### What is expected
Exactly the lines from the beginning of the listing below through the line that contains "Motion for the" should be transcribed, and pictures must stay out.

### Available data
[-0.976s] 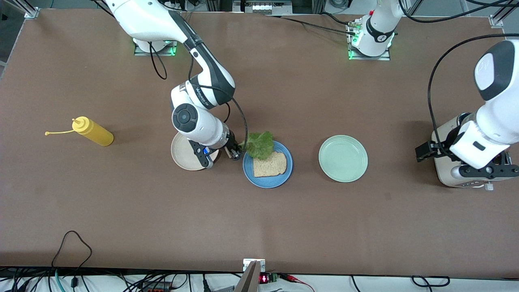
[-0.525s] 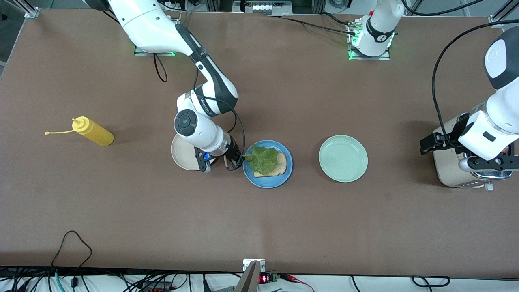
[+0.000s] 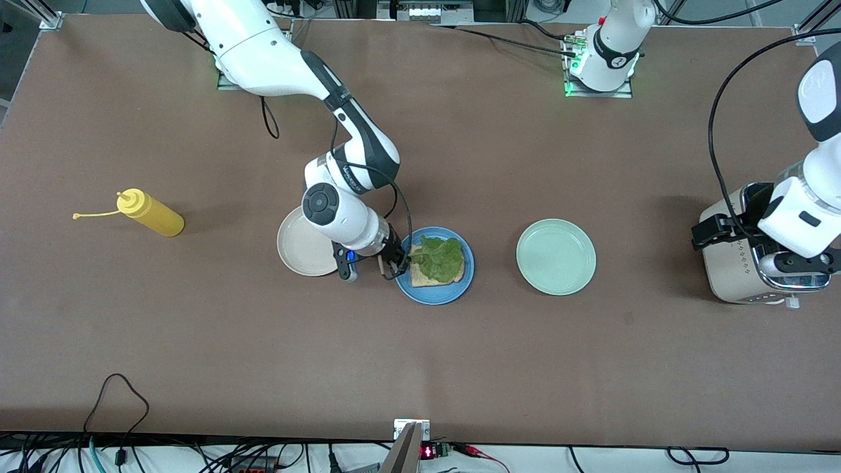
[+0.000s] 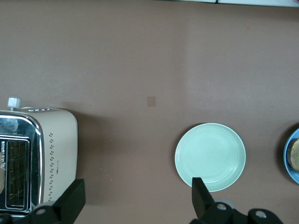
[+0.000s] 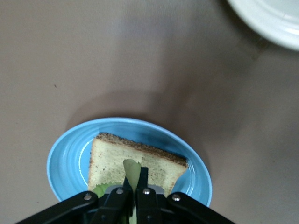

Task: Make sandwich in blue plate with both arms
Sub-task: 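Place the lettuce on the bread while the left gripper returns to toaster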

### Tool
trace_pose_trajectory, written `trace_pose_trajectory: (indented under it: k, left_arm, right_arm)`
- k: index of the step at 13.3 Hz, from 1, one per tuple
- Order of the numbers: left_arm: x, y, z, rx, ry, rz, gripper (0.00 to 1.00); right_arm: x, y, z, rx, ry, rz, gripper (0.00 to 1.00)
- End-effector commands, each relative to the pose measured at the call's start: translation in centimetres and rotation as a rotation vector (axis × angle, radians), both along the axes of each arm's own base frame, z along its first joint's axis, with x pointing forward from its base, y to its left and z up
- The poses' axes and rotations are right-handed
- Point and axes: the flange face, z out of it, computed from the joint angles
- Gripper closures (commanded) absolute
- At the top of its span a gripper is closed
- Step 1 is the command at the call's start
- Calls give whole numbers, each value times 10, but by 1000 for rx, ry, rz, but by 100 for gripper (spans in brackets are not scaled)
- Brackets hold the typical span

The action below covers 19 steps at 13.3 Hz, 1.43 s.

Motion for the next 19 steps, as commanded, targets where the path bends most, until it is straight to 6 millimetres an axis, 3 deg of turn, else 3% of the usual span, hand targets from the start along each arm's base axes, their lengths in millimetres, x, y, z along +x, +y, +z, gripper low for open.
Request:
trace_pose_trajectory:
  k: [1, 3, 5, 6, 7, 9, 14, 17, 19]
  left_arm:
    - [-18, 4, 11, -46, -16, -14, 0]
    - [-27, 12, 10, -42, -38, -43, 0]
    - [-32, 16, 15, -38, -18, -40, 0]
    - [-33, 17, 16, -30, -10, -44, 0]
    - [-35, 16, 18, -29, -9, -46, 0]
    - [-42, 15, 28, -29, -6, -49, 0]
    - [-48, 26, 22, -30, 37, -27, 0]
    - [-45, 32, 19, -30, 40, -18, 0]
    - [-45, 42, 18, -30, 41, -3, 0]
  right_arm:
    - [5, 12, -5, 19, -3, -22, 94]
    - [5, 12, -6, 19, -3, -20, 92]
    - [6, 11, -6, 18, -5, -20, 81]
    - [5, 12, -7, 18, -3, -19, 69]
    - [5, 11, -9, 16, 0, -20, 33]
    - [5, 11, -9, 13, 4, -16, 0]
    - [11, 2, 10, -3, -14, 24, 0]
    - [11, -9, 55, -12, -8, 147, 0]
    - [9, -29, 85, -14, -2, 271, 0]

### Output for this task
[-0.976s] 
[-0.525s] 
[+0.000s] 
[+0.000s] 
[+0.000s] 

Task: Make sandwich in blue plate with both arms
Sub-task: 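Place the lettuce on the bread while the left gripper returns to toaster
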
### Tool
trace_pose_trajectory, written `trace_pose_trajectory: (indented under it: k, left_arm, right_arm)`
- k: index of the step at 13.3 Hz, from 1, one per tuple
- Order of the numbers: left_arm: x, y, z, rx, ry, rz, gripper (0.00 to 1.00); right_arm: x, y, z, rx, ry, rz, gripper (0.00 to 1.00)
- End-effector commands, each relative to the pose measured at the call's start: translation in centimetres and rotation as a rotation vector (axis × angle, radians), both along the axes of each arm's own base frame, z along its first joint's axis, with x pointing forward from its base, y to its left and z up
- The poses' axes and rotations are right-handed
- Point and axes: the flange face, z out of it, computed from the joint angles
- Gripper closures (commanded) absolute
- At the top of its span a gripper is closed
- Step 1 is the command at the call's start
- Calls give whole numbers, each value times 10, but by 1000 for rx, ry, rz, but by 100 for gripper (spans in brackets are not scaled)
- Brackets hold the typical span

The action below covers 19 steps at 13.3 Hz, 1.43 s.

Motion for the next 19 steps, as commanded, targets where the path bends most, until it is straight to 6 millimetres an axis, 3 deg of turn, else 3% of the usual span, hand targets from the start along each arm's base axes, their lengths in millimetres, x, y, z along +x, +y, +z, gripper low for open.

The exercise requires no further work.